§ **Exercise objective**
Each line of the data should be given again exactly.

Records drawn from a dataset:
+===+

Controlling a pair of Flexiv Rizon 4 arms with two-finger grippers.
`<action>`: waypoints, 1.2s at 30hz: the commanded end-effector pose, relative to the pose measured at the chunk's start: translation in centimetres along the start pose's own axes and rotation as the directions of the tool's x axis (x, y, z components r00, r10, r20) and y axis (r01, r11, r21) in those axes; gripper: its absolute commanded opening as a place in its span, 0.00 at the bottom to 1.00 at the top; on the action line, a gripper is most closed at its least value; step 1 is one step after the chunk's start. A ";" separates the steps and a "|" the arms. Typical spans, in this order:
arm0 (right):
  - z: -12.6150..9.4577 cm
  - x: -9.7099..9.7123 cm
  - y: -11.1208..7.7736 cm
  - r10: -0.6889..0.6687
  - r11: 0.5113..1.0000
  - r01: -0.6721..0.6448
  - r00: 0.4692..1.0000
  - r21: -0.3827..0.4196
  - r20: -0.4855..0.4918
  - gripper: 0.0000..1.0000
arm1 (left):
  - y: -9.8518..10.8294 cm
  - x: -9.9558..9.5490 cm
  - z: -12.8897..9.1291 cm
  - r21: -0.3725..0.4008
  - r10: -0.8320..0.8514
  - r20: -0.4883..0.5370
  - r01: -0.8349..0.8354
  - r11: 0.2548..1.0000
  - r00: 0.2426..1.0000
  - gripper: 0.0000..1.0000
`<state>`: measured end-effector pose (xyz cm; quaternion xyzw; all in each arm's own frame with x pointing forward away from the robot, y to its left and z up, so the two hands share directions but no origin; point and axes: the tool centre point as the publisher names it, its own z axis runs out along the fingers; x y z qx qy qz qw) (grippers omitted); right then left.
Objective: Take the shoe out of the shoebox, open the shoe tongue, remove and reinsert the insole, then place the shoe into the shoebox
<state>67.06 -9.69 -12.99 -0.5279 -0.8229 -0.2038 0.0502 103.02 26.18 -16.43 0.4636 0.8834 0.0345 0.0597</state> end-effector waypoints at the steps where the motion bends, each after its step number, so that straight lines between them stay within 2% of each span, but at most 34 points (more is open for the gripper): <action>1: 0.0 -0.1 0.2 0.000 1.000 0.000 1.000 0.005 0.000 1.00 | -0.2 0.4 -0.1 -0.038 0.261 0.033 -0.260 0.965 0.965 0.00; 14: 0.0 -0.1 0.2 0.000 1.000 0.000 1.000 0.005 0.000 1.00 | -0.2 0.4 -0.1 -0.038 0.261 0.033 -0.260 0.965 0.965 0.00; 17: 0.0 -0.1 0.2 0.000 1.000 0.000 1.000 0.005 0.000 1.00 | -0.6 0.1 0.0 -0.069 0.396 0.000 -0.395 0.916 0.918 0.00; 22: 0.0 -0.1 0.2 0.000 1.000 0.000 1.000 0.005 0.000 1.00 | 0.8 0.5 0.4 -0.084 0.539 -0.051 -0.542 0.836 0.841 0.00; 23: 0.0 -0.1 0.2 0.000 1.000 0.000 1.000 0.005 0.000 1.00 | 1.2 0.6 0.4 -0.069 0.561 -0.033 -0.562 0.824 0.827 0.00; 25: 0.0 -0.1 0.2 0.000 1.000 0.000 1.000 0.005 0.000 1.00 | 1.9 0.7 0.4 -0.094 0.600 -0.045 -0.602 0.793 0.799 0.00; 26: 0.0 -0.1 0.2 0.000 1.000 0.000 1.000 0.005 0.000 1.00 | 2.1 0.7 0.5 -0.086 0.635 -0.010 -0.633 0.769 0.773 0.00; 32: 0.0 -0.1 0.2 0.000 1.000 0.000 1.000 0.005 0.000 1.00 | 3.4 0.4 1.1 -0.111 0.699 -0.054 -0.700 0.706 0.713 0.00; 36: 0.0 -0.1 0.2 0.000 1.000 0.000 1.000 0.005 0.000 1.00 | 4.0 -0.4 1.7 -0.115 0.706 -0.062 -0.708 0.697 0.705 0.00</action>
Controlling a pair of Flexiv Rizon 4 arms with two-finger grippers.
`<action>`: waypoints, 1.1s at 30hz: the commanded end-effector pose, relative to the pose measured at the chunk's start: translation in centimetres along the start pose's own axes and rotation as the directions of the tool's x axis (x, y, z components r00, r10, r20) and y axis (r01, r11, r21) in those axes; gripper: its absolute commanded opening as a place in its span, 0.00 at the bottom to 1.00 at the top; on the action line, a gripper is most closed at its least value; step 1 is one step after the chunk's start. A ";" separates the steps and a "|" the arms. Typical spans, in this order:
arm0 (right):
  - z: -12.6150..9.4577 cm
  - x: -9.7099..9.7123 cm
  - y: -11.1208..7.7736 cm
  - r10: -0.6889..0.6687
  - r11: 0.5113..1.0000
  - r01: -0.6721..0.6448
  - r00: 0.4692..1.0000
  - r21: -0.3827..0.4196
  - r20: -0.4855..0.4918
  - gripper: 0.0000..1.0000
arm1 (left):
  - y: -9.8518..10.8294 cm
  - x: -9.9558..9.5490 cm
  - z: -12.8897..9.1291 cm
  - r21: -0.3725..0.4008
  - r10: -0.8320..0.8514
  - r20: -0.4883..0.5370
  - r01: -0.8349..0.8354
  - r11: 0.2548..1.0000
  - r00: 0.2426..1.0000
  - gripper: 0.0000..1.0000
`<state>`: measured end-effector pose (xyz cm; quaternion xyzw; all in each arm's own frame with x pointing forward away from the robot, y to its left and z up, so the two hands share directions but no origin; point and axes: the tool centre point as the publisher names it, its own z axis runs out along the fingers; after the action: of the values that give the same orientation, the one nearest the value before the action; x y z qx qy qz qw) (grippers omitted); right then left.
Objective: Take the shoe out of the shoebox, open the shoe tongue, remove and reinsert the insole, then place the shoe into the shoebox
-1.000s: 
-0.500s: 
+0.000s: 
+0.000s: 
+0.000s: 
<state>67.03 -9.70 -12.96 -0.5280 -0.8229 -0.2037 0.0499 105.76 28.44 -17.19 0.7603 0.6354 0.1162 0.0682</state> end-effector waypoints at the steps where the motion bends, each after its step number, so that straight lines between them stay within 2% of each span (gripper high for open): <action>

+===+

§ **Task response**
Controlling a pair of Flexiv Rizon 4 arms with two-finger grippers.
`<action>`: waypoints, 1.2s at 30hz: the commanded end-effector pose, relative to the pose measured at the chunk's start: translation in centimetres along the start pose's own axes and rotation as the directions of the tool's x axis (x, y, z components r00, r10, r20) and y axis (r01, r11, r21) in those axes; gripper: its absolute commanded opening as a place in its span, 0.00 at the bottom to 1.00 at the top; on the action line, a gripper is most closed at its least value; step 1 is one step after the chunk's start. A ";" separates the steps and a "|" the arms. Typical spans, in this order:
arm0 (right):
  - z: -12.6150..9.4577 cm
  - x: -9.7099..9.7123 cm
  - y: -11.1208..7.7736 cm
  - r10: -0.6889..0.6687
  - r11: 0.5113..1.0000
  - r01: -0.6721..0.6448
  - r00: 0.4692..1.0000
  - r21: -0.3827..0.4196
  - r20: -0.4855..0.4918
  - gripper: 0.0000..1.0000
arm1 (left):
  - y: -9.8518..10.8294 cm
  - x: -9.9558..9.5490 cm
  - z: -12.8897..9.1291 cm
  - r21: -0.3725..0.4008
  - r10: -0.8320..0.8514
  - r20: -0.4883..0.5370
  - r01: -0.8349..0.8354
  - r11: 0.2548..1.0000
  - r00: 0.2426..1.0000
  - gripper: 0.0000..1.0000
`<state>`: measured end-effector pose (xyz cm; quaternion xyzw; all in each arm's own frame with x pointing forward away from the robot, y to its left and z up, so the two hands share directions but no origin; point and axes: the tool centre point as the publisher names it, its own z axis runs out along the fingers; x y z qx qy qz qw) (grippers omitted); right then left.
Objective: Take the shoe out of the shoebox, open the shoe tongue, remove and reinsert the insole, then place the shoe into the shoebox
<state>67.06 -9.69 -12.99 -0.5279 -0.8229 -0.2038 0.0502 103.02 26.18 -16.43 0.4636 0.8834 0.0345 0.0597</state> end-effector waypoints at the steps where the motion bends, each after its step number, so that straight lines between them stay within 2% of each span, but at most 34 points (more is open for the gripper): <action>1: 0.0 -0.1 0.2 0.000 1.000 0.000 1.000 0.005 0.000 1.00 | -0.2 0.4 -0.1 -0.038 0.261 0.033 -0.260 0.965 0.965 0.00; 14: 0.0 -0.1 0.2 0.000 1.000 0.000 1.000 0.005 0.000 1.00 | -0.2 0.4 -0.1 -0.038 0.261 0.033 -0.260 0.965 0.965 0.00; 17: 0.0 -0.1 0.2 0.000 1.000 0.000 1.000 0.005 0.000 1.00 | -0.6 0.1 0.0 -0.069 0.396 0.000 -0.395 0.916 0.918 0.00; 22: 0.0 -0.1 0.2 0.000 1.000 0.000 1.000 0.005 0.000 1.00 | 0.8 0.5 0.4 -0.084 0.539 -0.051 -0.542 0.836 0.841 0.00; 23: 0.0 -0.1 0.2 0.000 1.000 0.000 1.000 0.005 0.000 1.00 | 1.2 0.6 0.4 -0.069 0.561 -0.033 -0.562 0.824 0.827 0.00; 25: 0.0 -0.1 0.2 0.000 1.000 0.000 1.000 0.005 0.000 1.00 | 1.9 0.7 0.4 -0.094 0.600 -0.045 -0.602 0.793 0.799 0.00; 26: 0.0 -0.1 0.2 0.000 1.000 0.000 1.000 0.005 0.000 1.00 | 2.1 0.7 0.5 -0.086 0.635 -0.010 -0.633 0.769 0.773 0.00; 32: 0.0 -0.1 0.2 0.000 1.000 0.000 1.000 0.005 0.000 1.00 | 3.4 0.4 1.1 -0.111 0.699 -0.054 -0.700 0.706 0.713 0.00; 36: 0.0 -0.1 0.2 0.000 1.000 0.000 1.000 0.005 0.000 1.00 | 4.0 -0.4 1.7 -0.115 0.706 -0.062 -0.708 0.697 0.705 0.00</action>
Controlling a pair of Flexiv Rizon 4 arms with two-finger grippers.
`<action>`: waypoints, 1.1s at 30hz: the commanded end-effector pose, relative to the pose measured at the chunk's start: translation in centimetres along the start pose's own axes and rotation as the directions of the tool's x axis (x, y, z components r00, r10, r20) and y axis (r01, r11, r21) in those axes; gripper: its absolute commanded opening as a place in its span, 0.00 at the bottom to 1.00 at the top; on the action line, a gripper is most closed at its least value; step 1 is one step after the chunk's start. A ";" separates the steps and a "|" the arms. Typical spans, in this order:
arm0 (right):
  - z: -12.6150..9.4577 cm
  - x: -9.7099..9.7123 cm
  - y: -11.1208..7.7736 cm
  - r10: -0.6889..0.6687
  - r11: 0.5113..1.0000
  - r01: -0.6721..0.6448
  - r00: 0.4692..1.0000
  - r21: -0.3827..0.4196
  - r20: -0.4855..0.4918
  - gripper: 0.0000..1.0000
arm1 (left):
  - y: -9.8518..10.8294 cm
  - x: -9.9558..9.5490 cm
  - z: -12.8897..9.1291 cm
  - r21: -0.3725..0.4008
  - r10: -0.8320..0.8514
  - r20: -0.4883..0.5370
  - r01: -0.8349..0.8354
  - r11: 0.2548..1.0000
  - r00: 0.2426..1.0000
  - gripper: 0.0000..1.0000
`<state>`: measured end-effector pose (xyz cm; quaternion xyzw; all in each arm's own frame with x pointing forward away from the robot, y to its left and z up, so the two hands share directions but no origin; point and axes: the tool centre point as the publisher names it, its own z axis runs out along the fingers; after the action: of the values that give the same orientation, the one nearest the value before the action; x y z qx qy qz qw) (grippers omitted); right then left.
Objective: Take the shoe out of the shoebox, open the shoe tongue, remove and reinsert the insole, then place the shoe into the shoebox
-1.000s: 
-0.500s: 
+0.000s: 
+0.000s: 
+0.000s: 
<state>67.03 -9.70 -12.96 -0.5280 -0.8229 -0.2037 0.0499 105.76 28.44 -17.19 0.7603 0.6354 0.1162 0.0682</state> end-effector waypoints at the steps where the motion bends, each after its step number, so that straight lines between them stay within 2% of each span (gripper high for open): <action>

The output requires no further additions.